→ What you should do
Word for word, reproduce the records that follow.
---*---
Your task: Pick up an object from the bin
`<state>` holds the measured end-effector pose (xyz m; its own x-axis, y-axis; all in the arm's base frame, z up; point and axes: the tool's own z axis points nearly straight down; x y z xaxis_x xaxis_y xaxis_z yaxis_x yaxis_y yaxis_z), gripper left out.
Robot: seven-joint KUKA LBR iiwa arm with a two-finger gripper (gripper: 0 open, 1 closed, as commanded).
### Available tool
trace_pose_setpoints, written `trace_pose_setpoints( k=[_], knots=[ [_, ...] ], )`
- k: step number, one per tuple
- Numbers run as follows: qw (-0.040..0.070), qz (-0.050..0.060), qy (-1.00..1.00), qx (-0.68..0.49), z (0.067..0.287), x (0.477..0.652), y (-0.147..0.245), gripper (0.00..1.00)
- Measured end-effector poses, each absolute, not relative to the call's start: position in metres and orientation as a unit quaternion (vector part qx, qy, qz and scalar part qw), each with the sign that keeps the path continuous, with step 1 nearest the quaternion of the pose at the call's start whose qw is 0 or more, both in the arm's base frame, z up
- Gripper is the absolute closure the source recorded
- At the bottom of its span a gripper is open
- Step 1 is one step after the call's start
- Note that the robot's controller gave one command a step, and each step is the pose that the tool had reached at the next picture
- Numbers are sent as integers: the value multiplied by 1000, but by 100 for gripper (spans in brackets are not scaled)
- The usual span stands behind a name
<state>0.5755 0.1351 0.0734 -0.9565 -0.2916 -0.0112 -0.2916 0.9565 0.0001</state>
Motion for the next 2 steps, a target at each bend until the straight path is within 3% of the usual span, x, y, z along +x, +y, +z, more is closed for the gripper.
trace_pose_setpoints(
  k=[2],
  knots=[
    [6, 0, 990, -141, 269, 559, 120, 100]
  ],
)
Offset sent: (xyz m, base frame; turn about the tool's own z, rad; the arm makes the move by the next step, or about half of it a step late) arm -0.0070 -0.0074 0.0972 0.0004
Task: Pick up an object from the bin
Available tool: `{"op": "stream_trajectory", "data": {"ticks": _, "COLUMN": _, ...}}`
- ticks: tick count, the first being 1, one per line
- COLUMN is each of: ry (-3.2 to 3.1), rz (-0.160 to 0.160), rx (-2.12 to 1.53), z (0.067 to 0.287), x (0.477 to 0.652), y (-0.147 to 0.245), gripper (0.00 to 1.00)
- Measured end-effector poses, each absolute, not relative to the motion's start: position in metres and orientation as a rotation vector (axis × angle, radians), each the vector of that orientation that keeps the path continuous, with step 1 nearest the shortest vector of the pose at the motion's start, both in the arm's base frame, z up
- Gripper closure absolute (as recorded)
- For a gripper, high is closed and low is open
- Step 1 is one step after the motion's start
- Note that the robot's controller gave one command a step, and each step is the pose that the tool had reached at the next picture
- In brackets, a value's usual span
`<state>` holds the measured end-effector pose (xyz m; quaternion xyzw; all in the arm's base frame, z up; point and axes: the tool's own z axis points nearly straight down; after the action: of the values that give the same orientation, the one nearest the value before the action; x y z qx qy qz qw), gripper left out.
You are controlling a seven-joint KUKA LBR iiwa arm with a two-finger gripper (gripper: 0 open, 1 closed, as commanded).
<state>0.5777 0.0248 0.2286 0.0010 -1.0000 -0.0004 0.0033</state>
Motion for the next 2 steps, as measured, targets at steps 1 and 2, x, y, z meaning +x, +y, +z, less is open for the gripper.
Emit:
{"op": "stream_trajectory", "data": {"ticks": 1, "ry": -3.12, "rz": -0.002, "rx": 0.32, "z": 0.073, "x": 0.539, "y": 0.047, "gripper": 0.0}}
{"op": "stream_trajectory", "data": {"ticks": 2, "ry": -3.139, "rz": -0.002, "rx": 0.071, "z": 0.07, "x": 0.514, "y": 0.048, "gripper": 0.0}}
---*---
→ Expected answer
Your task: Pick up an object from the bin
`<state>` holds the measured end-effector pose (xyz m; its own x-axis, y-axis; all in the arm's base frame, z up; point and axes: the tool's own z axis points nearly straight down; x y z xaxis_x xaxis_y xaxis_z yaxis_x yaxis_y yaxis_z), gripper left out.
Robot: seven-joint KUKA LBR iiwa arm with a two-finger gripper (gripper: 0 open, 1 closed, as commanded).
### Available tool
trace_pose_setpoints, written `trace_pose_setpoints( k=[_], knots=[ [_, ...] ], )`
- k: step number, one per tuple
- Numbers run as follows: qw (-0.040..0.070), qz (-0.050..0.060), qy (-1.00..1.00), qx (-0.68..0.49), z (0.067..0.287), x (0.477..0.652), y (-0.147..0.245), gripper (0.00..1.00)
- Measured end-effector poses, each absolute, not relative to the call's start: position in metres and orientation as a unit quaternion (vector part qx, qy, qz and scalar part qw), each with the sign that keeps the path continuous, with step 1 nearest the quaternion of the pose at the call's start whose qw is 0 or more, both in the arm's base frame, z up
- Gripper is the absolute closure the source recorded
- At the bottom of its span a gripper is open
- Step 1 is one step after the call's start
- Note that the robot's controller gave one command a step, and each step is the pose that the tool had reached at the next picture
- Numbers are sent as integers: the value multiplied by 1000, but by 100 for gripper (spans in brackets are not scaled)
- The usual span stands behind a name
<state>0.5755 0.1351 0.0734 -0.9565 -0.2916 -0.0112 -0.2916 0.9565 0.0001</state>
Motion for the next 2 steps, a target at each bend until the straight path is within 3% of the usual span, x, y, z along +x, +y, +z, more is closed for the gripper.
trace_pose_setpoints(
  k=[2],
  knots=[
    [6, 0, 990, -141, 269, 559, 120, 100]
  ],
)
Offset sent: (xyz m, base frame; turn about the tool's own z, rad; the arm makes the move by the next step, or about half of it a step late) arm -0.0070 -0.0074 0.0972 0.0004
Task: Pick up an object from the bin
Available tool: `{"op": "stream_trajectory", "data": {"ticks": _, "COLUMN": _, ...}}`
- ticks: tick count, the first being 1, one per line
- COLUMN is each of: ry (-3.2 to 3.1), rz (-0.160 to 0.160), rx (-2.12 to 1.53), z (0.067 to 0.287), x (0.477 to 0.652), y (-0.147 to 0.245), gripper (0.00 to 1.00)
- Measured end-effector poses, each absolute, not relative to the motion's start: position in metres and orientation as a rotation vector (axis × angle, radians), each the vector of that orientation that keeps the path continuous, with step 1 nearest the shortest vector of the pose at the motion's start, both in the arm's base frame, z up
- Gripper closure absolute (as recorded)
- For a gripper, high is closed and low is open
- Step 1 is one step after the motion's start
- Note that the robot's controller gave one command a step, and each step is the pose that the tool had reached at the next picture
- In brackets, a value's usual span
`<state>` holds the measured end-effector pose (xyz m; quaternion xyzw; all in the arm's base frame, z up; point and axes: the tool's own z axis points nearly straight down; after the action: of the values that give the same orientation, the one nearest the value before the action; x y z qx qy qz qw), gripper left out.
You are controlling a seven-joint KUKA LBR iiwa arm with a two-finger gripper (gripper: 0 open, 1 closed, as commanded).
<state>0.5777 0.0248 0.2286 0.0010 -1.0000 -0.0004 0.0033</state>
Motion for the next 2 steps, as measured, targets at steps 1 and 2, x, y, z meaning +x, +y, +z, less is open for the gripper.
Emit:
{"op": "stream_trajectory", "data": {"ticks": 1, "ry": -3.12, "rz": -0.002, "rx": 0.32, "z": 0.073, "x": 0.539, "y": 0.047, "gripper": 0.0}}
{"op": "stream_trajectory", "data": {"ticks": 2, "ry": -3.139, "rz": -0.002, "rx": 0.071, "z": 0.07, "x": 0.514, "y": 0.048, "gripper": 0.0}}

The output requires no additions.